I don't know if this is the case here, but often in benchmarking, "min" is the real answer of how fast something is going, and any time on top of that is some kind of overhead that you weren't trying to measure — some other process was taking up CPU time, you had to page in part of libc, crap like that. "avg" serves to tell you whether that overhead was reasonably small, or whether you need to run your tests again (on a quieter machine, say) to get a smaller "min".
This depends on the assumption that what you're measuring is actually a deterministic process. There are cases where it's not; as an example, the Self papers have all kinds of moaning about the measurement imprecision caused by physically-mapped direct-mapped caches without OS page coloring, but with more than one page of cache, on old SPARCs. For any particular logical→physical mapping, your measurements would be reproducible, but when it changed (if you got paged out and back in, or if you restarted the virtual machine in a new process) you would get different results.

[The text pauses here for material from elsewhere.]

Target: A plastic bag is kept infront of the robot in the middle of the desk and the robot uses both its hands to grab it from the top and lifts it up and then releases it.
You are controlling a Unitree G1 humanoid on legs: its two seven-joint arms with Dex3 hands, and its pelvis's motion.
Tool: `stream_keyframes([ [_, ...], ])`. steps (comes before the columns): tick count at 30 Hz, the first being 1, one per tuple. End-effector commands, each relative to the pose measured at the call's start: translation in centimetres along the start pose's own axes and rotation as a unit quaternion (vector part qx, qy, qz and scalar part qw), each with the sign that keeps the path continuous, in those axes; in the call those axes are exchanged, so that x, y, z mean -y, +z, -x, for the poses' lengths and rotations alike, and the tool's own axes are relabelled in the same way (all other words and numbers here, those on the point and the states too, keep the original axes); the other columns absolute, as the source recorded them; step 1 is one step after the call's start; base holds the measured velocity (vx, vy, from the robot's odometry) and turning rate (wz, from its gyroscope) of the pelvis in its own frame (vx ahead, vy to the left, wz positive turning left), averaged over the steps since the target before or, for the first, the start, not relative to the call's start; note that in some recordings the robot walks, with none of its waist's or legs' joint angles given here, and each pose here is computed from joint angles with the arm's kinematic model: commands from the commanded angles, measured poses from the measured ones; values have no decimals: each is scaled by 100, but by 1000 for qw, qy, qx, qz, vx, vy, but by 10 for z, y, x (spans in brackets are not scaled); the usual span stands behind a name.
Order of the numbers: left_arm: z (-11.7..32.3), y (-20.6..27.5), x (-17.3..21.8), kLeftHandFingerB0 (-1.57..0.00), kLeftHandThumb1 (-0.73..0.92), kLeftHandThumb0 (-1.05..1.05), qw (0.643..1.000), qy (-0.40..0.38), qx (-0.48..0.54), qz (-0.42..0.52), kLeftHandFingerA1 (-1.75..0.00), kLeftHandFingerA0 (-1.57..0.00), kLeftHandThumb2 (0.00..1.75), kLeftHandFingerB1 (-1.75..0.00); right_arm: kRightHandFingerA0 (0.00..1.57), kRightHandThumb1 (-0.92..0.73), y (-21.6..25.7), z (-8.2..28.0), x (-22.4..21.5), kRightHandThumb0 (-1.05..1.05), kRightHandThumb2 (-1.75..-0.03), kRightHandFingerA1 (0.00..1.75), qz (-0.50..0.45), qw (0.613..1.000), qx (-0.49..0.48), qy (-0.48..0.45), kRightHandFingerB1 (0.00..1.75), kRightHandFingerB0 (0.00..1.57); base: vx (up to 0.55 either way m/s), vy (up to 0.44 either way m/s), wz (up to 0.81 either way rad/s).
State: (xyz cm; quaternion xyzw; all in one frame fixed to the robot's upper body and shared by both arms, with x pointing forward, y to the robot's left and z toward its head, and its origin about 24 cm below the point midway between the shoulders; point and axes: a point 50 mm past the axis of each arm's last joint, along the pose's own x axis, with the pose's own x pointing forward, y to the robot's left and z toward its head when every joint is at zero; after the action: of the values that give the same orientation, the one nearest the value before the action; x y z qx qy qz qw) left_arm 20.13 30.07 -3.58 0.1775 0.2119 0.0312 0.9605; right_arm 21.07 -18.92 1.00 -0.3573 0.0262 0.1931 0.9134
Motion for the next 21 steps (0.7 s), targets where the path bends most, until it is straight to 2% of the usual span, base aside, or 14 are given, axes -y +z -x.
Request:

If that were true, real-time software would be impossible. (Unless you're talking about the risk of your hardware malfunctioning, I guess.) Practically speaking, max can be useful.
It's impressive that they were able to beat 2009Q1 even by using LLVM naively. Looks like their first few releases are the software analog of Intel's tick-tock strategy (http://en.wikipedia.org/wiki/Intel_Tick-Tock), and it looks like we're in for a hell of a 'tock' in 3 months. Keep up the good work guys!
Great to see they are making progress, sucks about the memory. I'm really looking forward to the day this gets merged back into the core python distribution.
As it stands, I'm already very excited about this.